GR translation: firm among the stoneswept hair
Mike Jing
gravitys.rainbow.cn at gmail.com
Wed Jul 11 07:42:42 CDT 2012
I have a pretty good idea now. Thanks all.
On Wed, Jul 11, 2012 at 7:14 PM, Monte Davis <montedavis at verizon.net> wrote:
> Combine them, and the "white guardians" (here at least) might be Leshan Buddhas, Mt. Rushmore figures, or else "old [wo]men of the mountains": geological-scale figures whose "hair" is made up of ridges and gullies.
>
> Carved or natural? This is Pynchon: if he can get you asking the wrong questions, he doesn't have to worry about answers.
>
> -----Original Message-----
> From: Mark Kohut [mailto:markekohut at yahoo.com]
> Sent: Wednesday, July 11, 2012 7:03 AM
> To: Monte Davis; 'Mike Jing'; 'Pynchon Mailing List'
> Subject: Re: GR translation: firm among the stoneswept hair
>
> From Google Books:
> Encyclopedia Britannica: A Dictionary of Arts, Sciences, ...
> Hugh Chisholm - 1911Falling rocks tend to form furrows in a mountain face, and these furrows (couloirs) have to be ascended with caution, their sides being often safe when the middle is stoneswept.
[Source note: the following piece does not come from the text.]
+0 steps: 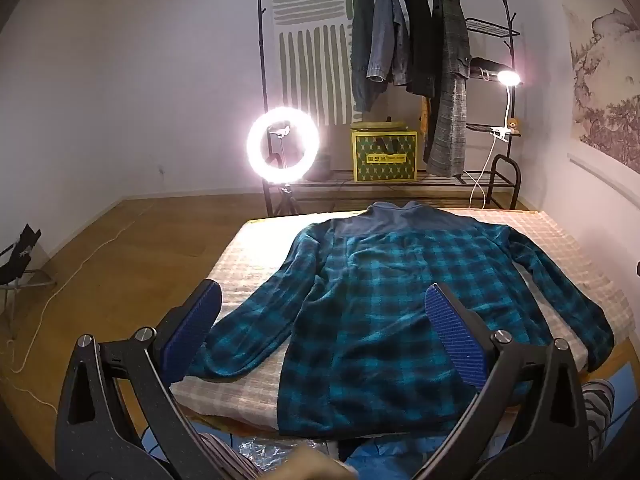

Stones fall more frequently on some days than on others, ...
>
> * The Alpine Journal
> 1943There can be no better test of steadiness under fire than moving safely and steadily in one's ice steps in a stoneswept gully, if the crossing of such a gully is unavoidable. Nor is there any better training in team work on a small scale than is ...
>
> There is a use in a translation of a poem from early Persian that uses the word on the metaphoric nonce, so to speak, in a way that mirrors TRP's. (Not that he knew this, but that, as Monte annotates, he constructs meaning like that poet) "A glass in a stone-swept way " is another similar idiom. "---hist of persian lit
>
> From: Monte Davis <montedavis at verizon.net>
> To: 'Mike Jing' <gravitys.rainbow.cn at gmail.com>; 'Pynchon Mailing List' <pynchon-l at waste.org>
> Sent: Wednesday, July 11, 2012 5:04 AM
> Subject: RE: GR translation: firm among the stoneswept hair
>
>
> Tough one: P tests the limits of description whenever he talks about the "watchers," those half-seen figures at the horizon, the angel over Lubeck, the Kirghiz Light…
>
> I think "stoneswept" is his nonce word combining the fixity of stone and the lightness/mobility of windswept hair. I picture it something like the coiffures in this Arno Breker relief.
>
> -----Original Message-----
> From: owner-pynchon-l at waste.org [mailto:owner-pynchon-l at waste.org] On Behalf Of Mike Jing
> Sent: Wednesday, July 11, 2012 3:34 AM
> To: Pynchon Mailing List
> Subject: GR translation: firm among the stoneswept hair
>
> P221.13-20 Nora still carries on her Adventure, her “Ideology of the Zero,” firm among the stoneswept hair of the last white guardians at the last stepoff into the black, into the radiant. . . . But where will Leni be now? Where will she have wandered off to, carrying her child, and her dreams that will not grow up? Either we didn’t mean to lose her—either it was an ellipsis in our care, in what some of us will even swear is our love, or someone has taken her, deliberately, for reasons being kept secret, and Sachsa’s death is part of it too.
>
> What is the meaning of "stoneswept" in "stoneswept hair"?